## Work to complete
Return all lines in the data where the string "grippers" can be found.

· · · · ·

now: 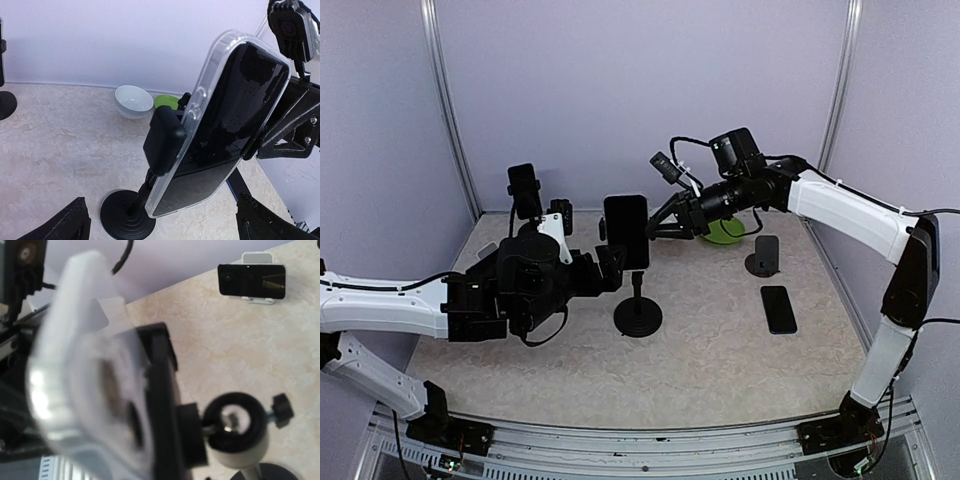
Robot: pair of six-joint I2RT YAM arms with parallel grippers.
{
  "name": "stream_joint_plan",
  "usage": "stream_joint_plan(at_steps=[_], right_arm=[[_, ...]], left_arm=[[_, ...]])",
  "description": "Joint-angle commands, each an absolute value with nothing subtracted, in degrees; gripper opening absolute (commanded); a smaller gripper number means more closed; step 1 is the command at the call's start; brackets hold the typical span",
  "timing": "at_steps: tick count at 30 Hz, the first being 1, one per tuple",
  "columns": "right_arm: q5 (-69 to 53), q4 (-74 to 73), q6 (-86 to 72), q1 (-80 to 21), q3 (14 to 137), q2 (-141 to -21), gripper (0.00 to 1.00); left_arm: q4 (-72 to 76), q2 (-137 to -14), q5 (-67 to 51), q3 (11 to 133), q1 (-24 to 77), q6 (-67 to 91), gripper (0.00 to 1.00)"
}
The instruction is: Remove the phone from the phone stand
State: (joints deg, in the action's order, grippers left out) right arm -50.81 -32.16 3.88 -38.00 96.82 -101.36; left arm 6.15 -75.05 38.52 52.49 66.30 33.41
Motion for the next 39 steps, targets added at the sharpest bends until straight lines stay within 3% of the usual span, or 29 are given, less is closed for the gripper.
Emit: stream_joint_plan(at_steps=[1, 10, 24, 39], right_arm=[[-50.4, -33.1, 4.7, -38.6, 99.6, -102.0, 0.31], [-50.6, -31.3, 0.5, -39.7, 98.1, -100.9, 0.00], [-47.4, -21.6, -12.4, -42.5, 88.7, -96.4, 0.00], [-47.2, -21.2, -13.7, -43.1, 85.5, -94.2, 0.00]], left_arm=[[8.9, -70.7, 41.9, 49.5, 66.3, 36.0, 0.99], [4.6, -68.7, 39.6, 49.7, 66.6, 33.6, 0.99], [2.7, -82.2, 46.6, 59.1, 70.4, 30.7, 0.99], [1.4, -92.4, 58.5, 66.7, 70.5, 26.2, 0.97]])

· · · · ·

## Your response
Robot: pair of six-joint I2RT YAM arms with parallel grippers.
State: (joints deg, in the action's order, grippers left out) right arm -50.81 -32.16 3.88 -38.00 96.82 -101.36; left arm 6.15 -75.05 38.52 52.49 66.30 33.41

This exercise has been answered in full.